### [Your assignment]
When you write out the listing below, keep each word exactly as it stands and drop the pictures.

### [Information shown]
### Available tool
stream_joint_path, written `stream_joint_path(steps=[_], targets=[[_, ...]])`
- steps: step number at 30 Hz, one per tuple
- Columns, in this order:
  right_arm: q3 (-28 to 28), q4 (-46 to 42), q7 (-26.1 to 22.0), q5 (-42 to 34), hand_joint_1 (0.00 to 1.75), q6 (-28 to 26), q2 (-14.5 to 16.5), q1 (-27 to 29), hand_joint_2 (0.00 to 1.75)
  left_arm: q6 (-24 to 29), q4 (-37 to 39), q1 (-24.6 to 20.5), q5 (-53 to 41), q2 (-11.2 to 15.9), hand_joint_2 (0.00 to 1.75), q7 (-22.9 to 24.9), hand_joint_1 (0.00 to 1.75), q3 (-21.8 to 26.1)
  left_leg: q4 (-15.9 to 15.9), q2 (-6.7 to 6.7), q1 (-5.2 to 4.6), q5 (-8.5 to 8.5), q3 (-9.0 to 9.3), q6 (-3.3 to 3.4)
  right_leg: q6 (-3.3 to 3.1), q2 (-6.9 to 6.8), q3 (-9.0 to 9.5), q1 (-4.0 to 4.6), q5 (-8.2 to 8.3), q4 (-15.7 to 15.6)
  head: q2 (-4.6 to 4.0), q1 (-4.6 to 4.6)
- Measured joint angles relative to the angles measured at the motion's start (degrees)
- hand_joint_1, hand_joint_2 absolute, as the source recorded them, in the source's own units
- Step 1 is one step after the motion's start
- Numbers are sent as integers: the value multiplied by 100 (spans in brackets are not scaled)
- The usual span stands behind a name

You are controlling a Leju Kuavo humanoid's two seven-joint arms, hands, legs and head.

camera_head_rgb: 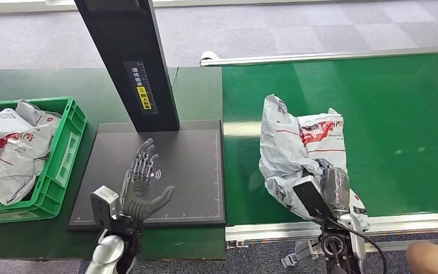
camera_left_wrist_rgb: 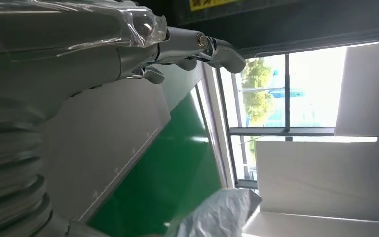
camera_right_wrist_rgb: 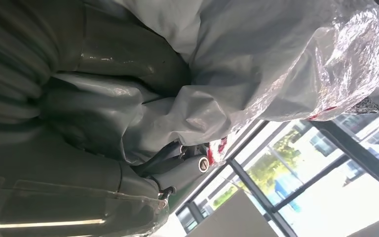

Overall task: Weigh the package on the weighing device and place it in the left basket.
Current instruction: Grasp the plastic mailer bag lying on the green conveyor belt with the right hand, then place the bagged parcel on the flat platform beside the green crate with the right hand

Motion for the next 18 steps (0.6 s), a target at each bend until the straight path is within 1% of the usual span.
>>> stream_joint_path(steps=[2,4,7,9,12,14,16,18], targets=[[162,-384,-19,-79,175,161,-29,152,175,35,-138,1,-106,72,175,1,0,139,-1,4,1,-1,0,-1,-1,2,-3,2,-1,0,0,-1],[294,-636,-25,-116,175,213,-60,228,175,25,-226,3,-154,130,175,1,0,272,-1,3,1,0,1,-1,-2,1,-1,3,-2,0,0,0],[416,-831,-26,-184,175,285,-99,265,175,25,-295,11,-234,175,175,-5,0,395,-1,1,1,3,2,0,-1,-1,5,2,-1,0,0,1],[502,-872,-10,-278,175,488,-130,259,175,72,-311,16,-296,204,175,-17,0,476,-1,3,1,3,3,0,1,0,8,0,0,0,0,2],[687,-787,32,-565,175,1045,-162,157,175,197,-313,19,-350,312,175,-37,0,686,-1,3,0,3,3,0,2,1,7,-1,1,0,0,2],[828,-598,31,-781,175,1367,-177,-14,175,264,-321,25,-357,406,175,-46,0,895,-1,3,1,3,4,-1,1,1,6,1,1,1,0,0],[955,-368,17,-922,175,1518,-193,-213,175,291,-343,38,-337,490,175,-52,0,1116,-1,3,3,4,6,-2,0,1,5,4,1,1,0,0],[1055,-174,4,-984,175,1554,-208,-372,175,306,-365,56,-311,554,175,-58,0,1293,-1,0,4,5,6,-2,-1,-1,6,5,0,1,0,0]])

### [Your solution]
### Available tool
stream_joint_path, written `stream_joint_path(steps=[_], targets=[[_, ...]])`
- steps: step number at 30 Hz, one per tuple
- Columns, in this order:
  right_arm: q3 (-28 to 28), q4 (-46 to 42), q7 (-26.1 to 22.0), q5 (-42 to 34), hand_joint_1 (0.00 to 1.75), q6 (-28 to 26), q2 (-14.5 to 16.5), q1 (-27 to 29), hand_joint_2 (0.00 to 1.75)
  left_arm: q6 (-24 to 29), q4 (-37 to 39), q1 (-24.6 to 20.5), q5 (-53 to 41), q2 (-11.2 to 15.9), hand_joint_2 (0.00 to 1.75), q7 (-22.9 to 24.9), hand_joint_1 (0.00 to 1.75), q3 (-21.8 to 26.1)
  left_leg: q4 (-15.9 to 15.9), q2 (-6.7 to 6.7), q1 (-5.2 to 4.6), q5 (-8.5 to 8.5), q3 (-9.0 to 9.3), q6 (-3.3 to 3.4)
  right_leg: q6 (-3.3 to 3.1), q2 (-6.9 to 6.8), q3 (-9.0 to 9.5), q1 (-4.0 to 4.6), q5 (-8.2 to 8.3), q4 (-15.7 to 15.6)
  head: q2 (-4.6 to 4.0), q1 (-4.6 to 4.6)
- Measured joint angles relative to the angles measured at the motion's start (degrees)
- hand_joint_1, hand_joint_2 absolute, as the source recorded them, in the source's own units
- Step 1 is one step after the motion's start
- Numbers are sent as integers: the value multiplied by 100 (spans in brackets are not scaled)
- The usual span stands behind a name

You are controlling a Leju Kuavo humanoid's two seven-joint arms, hands, legs and head.

camera_head_rgb: 
camera_left_wrist_rgb: 
camera_right_wrist_rgb: 

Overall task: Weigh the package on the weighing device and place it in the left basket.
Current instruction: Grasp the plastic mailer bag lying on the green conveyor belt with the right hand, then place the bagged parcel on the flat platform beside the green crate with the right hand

Motion for the next 18 steps (0.6 s), a target at each bend until the straight path is within 1% of the usual span.
>>> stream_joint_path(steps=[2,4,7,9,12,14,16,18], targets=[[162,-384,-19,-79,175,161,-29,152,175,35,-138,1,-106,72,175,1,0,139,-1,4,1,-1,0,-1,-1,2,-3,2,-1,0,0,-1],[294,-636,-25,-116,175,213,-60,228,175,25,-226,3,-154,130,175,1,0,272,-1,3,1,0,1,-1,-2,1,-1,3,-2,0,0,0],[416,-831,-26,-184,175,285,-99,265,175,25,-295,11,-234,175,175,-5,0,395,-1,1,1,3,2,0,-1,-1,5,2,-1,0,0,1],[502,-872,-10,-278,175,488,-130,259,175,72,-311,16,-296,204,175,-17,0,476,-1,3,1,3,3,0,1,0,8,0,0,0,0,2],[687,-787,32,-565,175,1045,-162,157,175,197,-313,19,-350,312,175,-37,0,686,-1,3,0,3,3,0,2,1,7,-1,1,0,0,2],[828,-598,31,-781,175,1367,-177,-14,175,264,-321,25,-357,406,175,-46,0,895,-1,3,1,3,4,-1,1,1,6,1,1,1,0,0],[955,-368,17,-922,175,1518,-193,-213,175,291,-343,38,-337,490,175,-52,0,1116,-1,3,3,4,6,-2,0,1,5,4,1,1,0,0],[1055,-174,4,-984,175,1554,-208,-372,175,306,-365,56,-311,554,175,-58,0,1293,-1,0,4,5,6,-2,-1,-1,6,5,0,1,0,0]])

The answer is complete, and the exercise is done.